Absolute Trajectory Error (ATE) quantifies the global drift in a robot's estimated path by computing the root mean square error between corresponding poses after an optimal rigid alignment. This rigid transformation (calculated via methods like Umeyama alignment) minimizes the overall distance between the two trajectories, isolating the global consistency error from any rotational or translational misalignment. ATE is expressed in meters (or other distance units) and provides a single, interpretable scalar value for overall trajectory accuracy.
Glossary
Absolute Trajectory Error (ATE)

What is Absolute Trajectory Error (ATE)?
Absolute Trajectory Error (ATE) is the primary metric for evaluating the global consistency of an estimated trajectory against a ground truth trajectory in Simultaneous Localization and Mapping (SLAM) and visual odometry systems.
ATE is critical for benchmarking SLAM and odometry systems because it directly measures the unbounded drift that accumulates over time, which pure relative pose error (RPE) does not capture. It is computed after the entire trajectory is estimated, making it a posteriori metric used during system validation and tuning. High ATE indicates poor loop closure performance or failures in the back-end optimization, revealing systemic issues in the mapping and localization pipeline's ability to maintain global geometric correctness.
Key Characteristics of ATE
Absolute Trajectory Error (ATE) is the definitive metric for evaluating the global consistency of a SLAM or odometry system's estimated path against a known ground truth. Its characteristics define how it quantifies performance and reveals systemic errors.

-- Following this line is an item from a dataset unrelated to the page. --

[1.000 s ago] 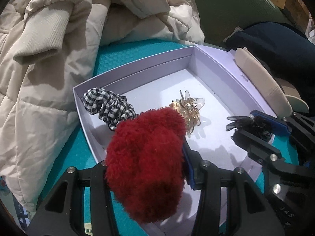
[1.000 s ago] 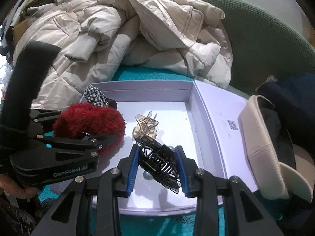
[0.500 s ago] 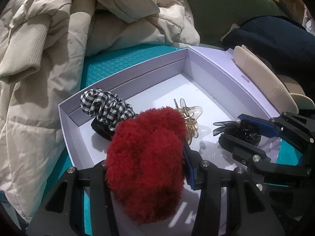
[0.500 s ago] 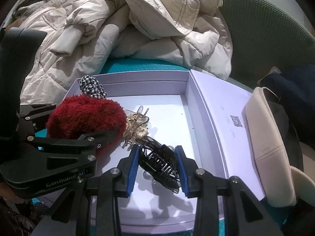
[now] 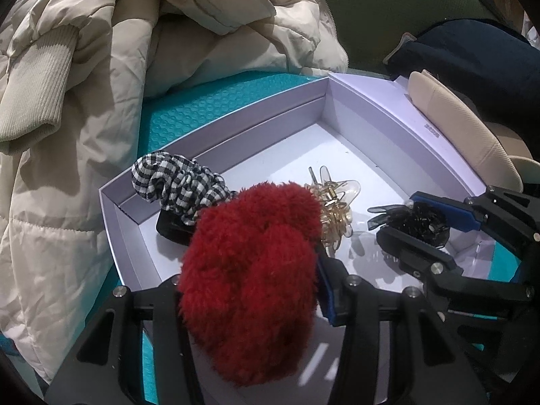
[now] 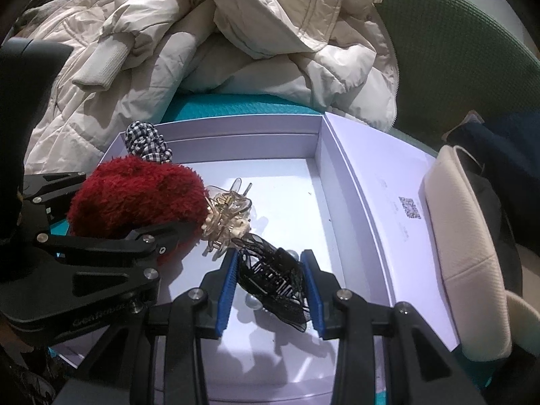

Global Consistency Measure
ATE evaluates the global alignment of an entire estimated trajectory to a ground truth trajectory, after a rigid transformation (rotation and translation) is applied to align them. This differs from metrics like Relative Pose Error (RPE), which measures local drift over fixed intervals.
- Core Purpose: Quantifies the system's ability to build a globally consistent map and path, free from unbounded drift.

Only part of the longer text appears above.